Matt Mazur

We’re currently in the process of rolling out Beacon, our live chat tool, to existing customers who have expressed interest trying it.

Customers could have expressed interest in two ways: either by filling out an interest form or mentioning to our support team that they want to try it.
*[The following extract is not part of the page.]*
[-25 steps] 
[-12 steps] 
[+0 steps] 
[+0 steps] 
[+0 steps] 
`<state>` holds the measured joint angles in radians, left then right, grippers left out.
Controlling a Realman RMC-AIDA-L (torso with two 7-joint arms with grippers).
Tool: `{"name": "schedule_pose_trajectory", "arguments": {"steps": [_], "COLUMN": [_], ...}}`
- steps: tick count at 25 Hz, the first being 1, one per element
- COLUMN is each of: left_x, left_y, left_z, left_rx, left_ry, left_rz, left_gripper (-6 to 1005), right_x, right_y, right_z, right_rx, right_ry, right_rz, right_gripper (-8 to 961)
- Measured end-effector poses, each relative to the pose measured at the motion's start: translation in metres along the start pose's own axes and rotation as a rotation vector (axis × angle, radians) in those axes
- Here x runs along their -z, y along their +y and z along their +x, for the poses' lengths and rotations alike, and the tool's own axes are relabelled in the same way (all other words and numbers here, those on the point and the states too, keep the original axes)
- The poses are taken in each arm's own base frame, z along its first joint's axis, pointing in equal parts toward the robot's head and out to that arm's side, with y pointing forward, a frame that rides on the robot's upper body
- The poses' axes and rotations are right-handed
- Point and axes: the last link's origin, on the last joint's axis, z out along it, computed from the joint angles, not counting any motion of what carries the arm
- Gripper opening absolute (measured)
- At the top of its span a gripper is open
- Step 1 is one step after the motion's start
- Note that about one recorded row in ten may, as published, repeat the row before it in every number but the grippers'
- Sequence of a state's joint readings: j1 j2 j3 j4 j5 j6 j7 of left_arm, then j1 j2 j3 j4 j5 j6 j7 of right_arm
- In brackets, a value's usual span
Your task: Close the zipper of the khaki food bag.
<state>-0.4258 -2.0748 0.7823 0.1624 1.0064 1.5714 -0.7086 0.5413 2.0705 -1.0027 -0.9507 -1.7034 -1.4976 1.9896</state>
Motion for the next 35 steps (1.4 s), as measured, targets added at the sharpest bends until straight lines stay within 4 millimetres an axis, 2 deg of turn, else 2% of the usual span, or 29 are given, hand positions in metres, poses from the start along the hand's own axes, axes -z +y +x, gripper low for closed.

For the interest form, there is one table, hubspot.contact, with two relevant fields:

email – The user’s email address
property_beacon_interest – A Unix timestamp in milliseconds representing when they filled out the form or null if they have not expressed interest

+------------------+--------------------------+
|      email       | property_beacon_interest |
+------------------+--------------------------+
| matt@example.com |            1534101377000 |
| eli@example.com  |                          |
+------------------+--------------------------+

When a customer expresses interest in a support conversation, our support team tags the conversation with a beacon-interest tag. There are two relevant tables:

helpscout.conversation with three relevant fields:

id – The id of the conversation
email – The email of the person who reached out to support
created_at – A timestamp with the date/time the conversation was created

+----+-------------------+--------------------------+
| id |       email       |        created_at        |
+----+-------------------+--------------------------+
|  1 | matt@example.com  | 2018-08-14 14:02:10 UTC  |
|  2 | eli@example.com   | 2018-08-14 14:06:30 UTC  |
|  3 | matt@example.com  | 2018-08-14 14:07:33 UTC  |
|  4 | katia@example.com | 2018-08-14 14:11:30 UTC  |
|  5 | jen@example.com   | 2018-08-13 14:11:30 UTC  |
+----+-------------------+--------------------------+

There’s also a helpscout.conversation_tag table with two relevant fields:

conversation_id – The id of the conversation that was tagged. A conversation can have zero or more tags.
tag – The name of the tag

+-----------------+-----------------+
| conversation_id |       tag       |
+-----------------+-----------------+
|               1 | new-trial       |
|               1 | bug-report      |
|               2 | beacon-interest |
|               4 | beacon-interest |
+-----------------+-----------------+

Your challenge:

Write a SQL query (any dialect is fine) that combines data from these two sources that lists everyone who has expressed interest in trying Beacon and when they first expressed that interest.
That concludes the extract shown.